Back in the 1980s, when Acura was just a babe in the woods, Honda's upscale brand sold its cars with the simple tagline "Precision crafted performance." But the ad campaign wasn't merely playing up the epistemological attraction of an invented name (Acura brings to mind accurate, which inspires pleasant thoughts of technological sophistication, superlative fit and finish, and bulletproof reliability). Acuras really were well-honed tools for the driving enthusiast-Honda greatness turned up to eleven, if you will. And although Madison Avenue is a fickle place, and "Precision crafted performance" long since has gone the way of "Fahrvergngen" and "This is not your father's Oldsmobile," the engineers at Honda are anything but fickle. Acura automobiles-from the most exotic offering, the aging NSX, to the most affordable, the RSX Type-S on these pages-are still paragons of mechanical precision and fine craftsmanship.
Introduced in the summer of 2001, the RSX is the successor to Acura's beloved Integra. It was met with some wariness (by us, at least), mostly because it eschewed a model name that had been around just long enough to achieve historic resonance. But at least the new car remained true to the mission of the original 1986 Integra: Provide a thoroughly engaging driving experience in a frugal-albeit premium-package.
The Integra's three generations saw, variously, two-door and four-door hatchback body styles as well as a traditional three-box sedan, but the RSX showed up as a hatchback coupe only (although Acura since has revisited the premium four-cylinder sedan market by way of the TSX). The base RSX rolls with a 160-horsepower, 2.0-liter four-cylinder engine and a five-speed manual gearbox or a five-speed manu-matic, but we chose the hotted-up Type-S model for our Four Seasons test.

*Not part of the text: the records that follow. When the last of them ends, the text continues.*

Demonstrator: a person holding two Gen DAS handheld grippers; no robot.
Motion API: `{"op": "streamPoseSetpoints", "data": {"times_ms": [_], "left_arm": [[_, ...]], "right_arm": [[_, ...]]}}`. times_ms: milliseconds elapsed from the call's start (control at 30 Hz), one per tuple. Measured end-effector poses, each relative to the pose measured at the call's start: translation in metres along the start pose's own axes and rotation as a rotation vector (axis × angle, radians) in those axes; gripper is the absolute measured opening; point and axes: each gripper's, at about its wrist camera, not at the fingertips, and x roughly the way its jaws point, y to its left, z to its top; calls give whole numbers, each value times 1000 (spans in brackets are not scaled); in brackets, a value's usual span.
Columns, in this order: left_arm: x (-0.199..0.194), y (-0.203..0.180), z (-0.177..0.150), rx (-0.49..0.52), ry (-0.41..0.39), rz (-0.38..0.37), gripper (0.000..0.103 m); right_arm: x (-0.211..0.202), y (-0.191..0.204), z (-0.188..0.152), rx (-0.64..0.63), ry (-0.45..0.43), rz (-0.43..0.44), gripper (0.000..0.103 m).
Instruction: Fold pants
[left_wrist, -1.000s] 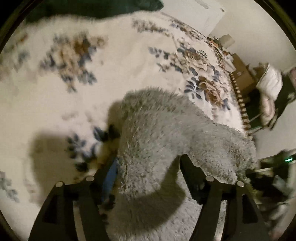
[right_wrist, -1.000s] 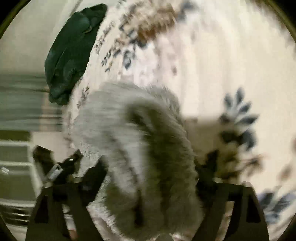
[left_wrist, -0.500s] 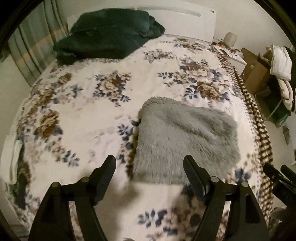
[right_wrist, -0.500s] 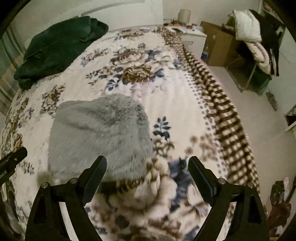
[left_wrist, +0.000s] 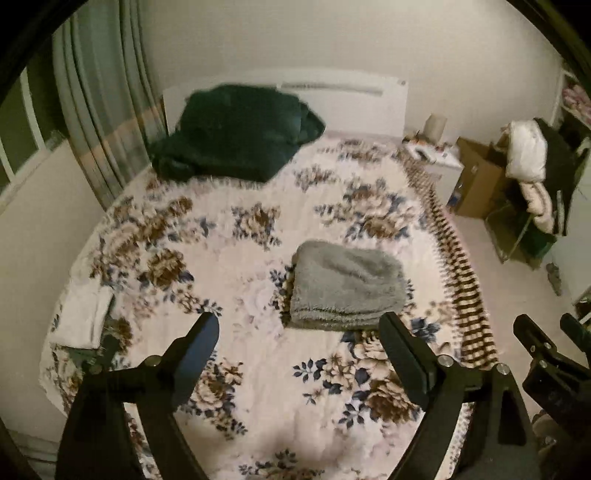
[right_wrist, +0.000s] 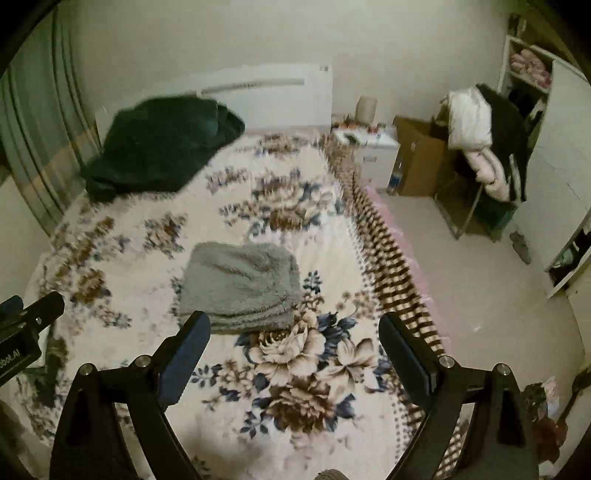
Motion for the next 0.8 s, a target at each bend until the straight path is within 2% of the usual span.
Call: {"op": "streamPoseSetpoints", "data": {"times_ms": [100,233,433,633,800], "left_arm": [[-60,4,-8,9,-44,-13,91],[-115,8,-21,25,-86,-15,91],[-169,13,-38,27,-106,-36,91],[-200,11,-46,4,-129,-18,91],[-221,8,-48,-4,-162,1,91]], "right_arm": [[-74,-2,-6,4,-57,-7,95],[-161,-5,-20,17,-115,-15,95],[-263,-7,-46,37,-173,-13,95],[-328,-13,-54,34,-222,25,95],[-356,-17,-53,4,-258,43,95]]}}
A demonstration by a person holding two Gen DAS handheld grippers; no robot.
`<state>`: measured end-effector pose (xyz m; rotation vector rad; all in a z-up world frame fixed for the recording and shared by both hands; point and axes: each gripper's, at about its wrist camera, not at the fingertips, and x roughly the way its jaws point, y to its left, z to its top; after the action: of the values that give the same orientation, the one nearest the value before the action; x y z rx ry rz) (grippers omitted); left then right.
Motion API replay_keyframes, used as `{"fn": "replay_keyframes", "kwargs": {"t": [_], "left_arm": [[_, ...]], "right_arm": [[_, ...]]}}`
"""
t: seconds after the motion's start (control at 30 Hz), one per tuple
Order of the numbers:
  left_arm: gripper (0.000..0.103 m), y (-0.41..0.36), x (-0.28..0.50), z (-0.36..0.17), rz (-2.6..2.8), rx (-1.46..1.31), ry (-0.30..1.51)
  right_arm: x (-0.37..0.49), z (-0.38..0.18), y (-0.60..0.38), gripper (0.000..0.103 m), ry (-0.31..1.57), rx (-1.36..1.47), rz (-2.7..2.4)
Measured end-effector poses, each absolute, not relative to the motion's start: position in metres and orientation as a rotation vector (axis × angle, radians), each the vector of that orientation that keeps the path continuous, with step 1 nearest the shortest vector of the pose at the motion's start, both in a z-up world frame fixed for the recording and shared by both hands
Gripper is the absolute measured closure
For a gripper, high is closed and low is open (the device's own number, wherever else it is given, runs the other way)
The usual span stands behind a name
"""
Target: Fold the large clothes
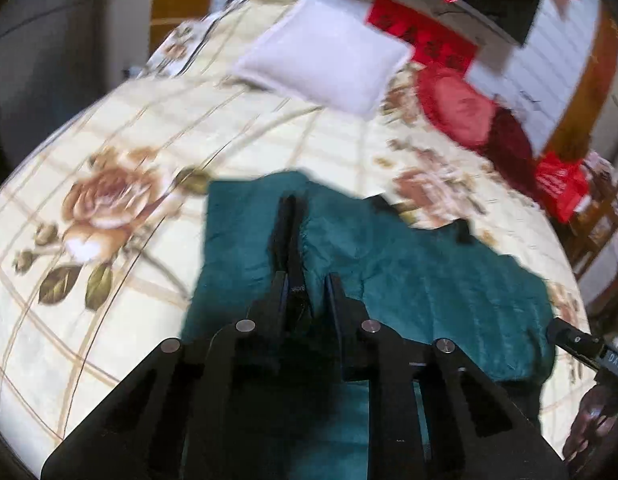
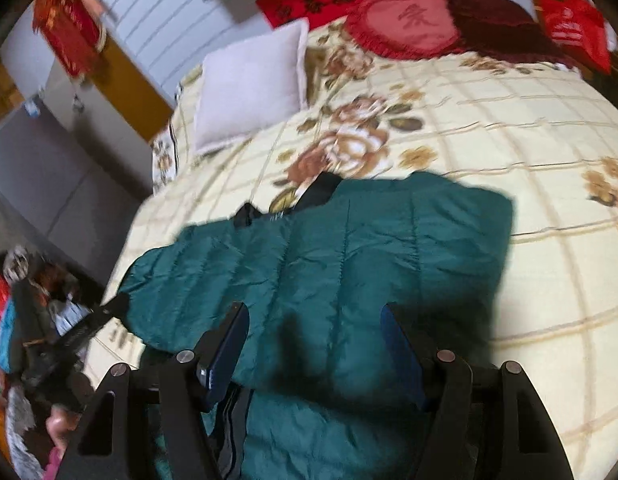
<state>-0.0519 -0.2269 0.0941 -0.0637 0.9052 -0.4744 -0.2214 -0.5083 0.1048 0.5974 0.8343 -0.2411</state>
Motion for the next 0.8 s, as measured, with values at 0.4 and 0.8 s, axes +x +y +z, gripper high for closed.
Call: {"fn": "replay_keyframes", "kwargs": {"t": [0.4,0.8], "left_arm": [[0.083,-0.200,-0.052,0.100,-0.521,-0.145,0.955],[0.061,-0.256,-0.033,0.067,-0.467,-0.006,0.996]], "right_arm": [[-0.211,0.107,-0.499,0.035,0.835,0.428,-0.341],[-0.194,0.079,-0.522,0.035,0.980,0.274,-0.472]]}}
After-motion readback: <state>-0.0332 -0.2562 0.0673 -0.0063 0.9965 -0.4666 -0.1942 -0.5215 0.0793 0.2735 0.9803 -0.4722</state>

Following in the tracks of the screaming Integra Type-R, the Type-S packs a 2.0-liter four that uses Honda's i-VTEC variable valve timing to produce 200 horsepower at 7400 rpm and 142 pound-feet of torque at 6000 rpm. It is paired only with a six-speed manual transmission.
From the outset, we knew we'd made the right choice. Tipping the scales at a trim 2740 pounds, our test car clocked a 6.5-second sprint to 60 mph and ran the quarter-mile in 15.3 seconds at 94 mph. (That's about as quick as a V-8-engined Ford Mustang GT, but, very much unlike the GT, the Type-S will return an exemplary 24 mpg in town and 31 mpg on the highway.) During performance testing, technical editor Don Sherman noted, "Hints of torque steer are evident, but that's inevitable with so much energy going through the front tires."
Without exception, the six-speed gearbox was loved by everyone who used it. Although the engine's torque is modest, a 7900-rpm redline means the driver isn't constantly stirring the shifter to get things moving. Throws are slightly longer than those of Honda's similarly high-strung S2000 roadster, but they are accomplished with stupefying ease. So delicate were gearchanges that Sherman-perhaps a bit too accustomed to punching Corvettes and Vipers into gear-forecast an ugly future for our tester's first- and second-gear synchros. And yet after twelve months and 31,309 miles, his dire prediction failed to transpire. The RSX's gearbox was as light and tight on its last day as it was on its first. Associate editor Joe DeMatio summed it up in one word, "lovely," and road test coordinator Tony Quiroga asked, "Could this be the best shifter in a front-wheel-drive car?" Yes, we found, it could be. And it is.
The torque-sensing, variable-assist rack-and-pinion steering was appreciated, by and large, for its BMW-like heft and quick ratio (quicker than the last Integra's) but nonetheless inspired some grousing for its questionable feel. Sherman: "Nervous on center; requires small but constant corrections to maintain a straight path." Executive editor Mark Gillies, who initially anointed the RSX "the heir to the Honda CRX," later tempered his praise by writing: "As a steering fetishist, my biggest letdown with the RSX is the steering's poor on-center feel and nasty dead spot." Senior editor Eddie Alterman, never one to mince words, noted: "I'd like to point out that this car's steering sucks. Oh, it feels good when you've got it pointed straight, but it's completely artificial in quick evasive maneuvers."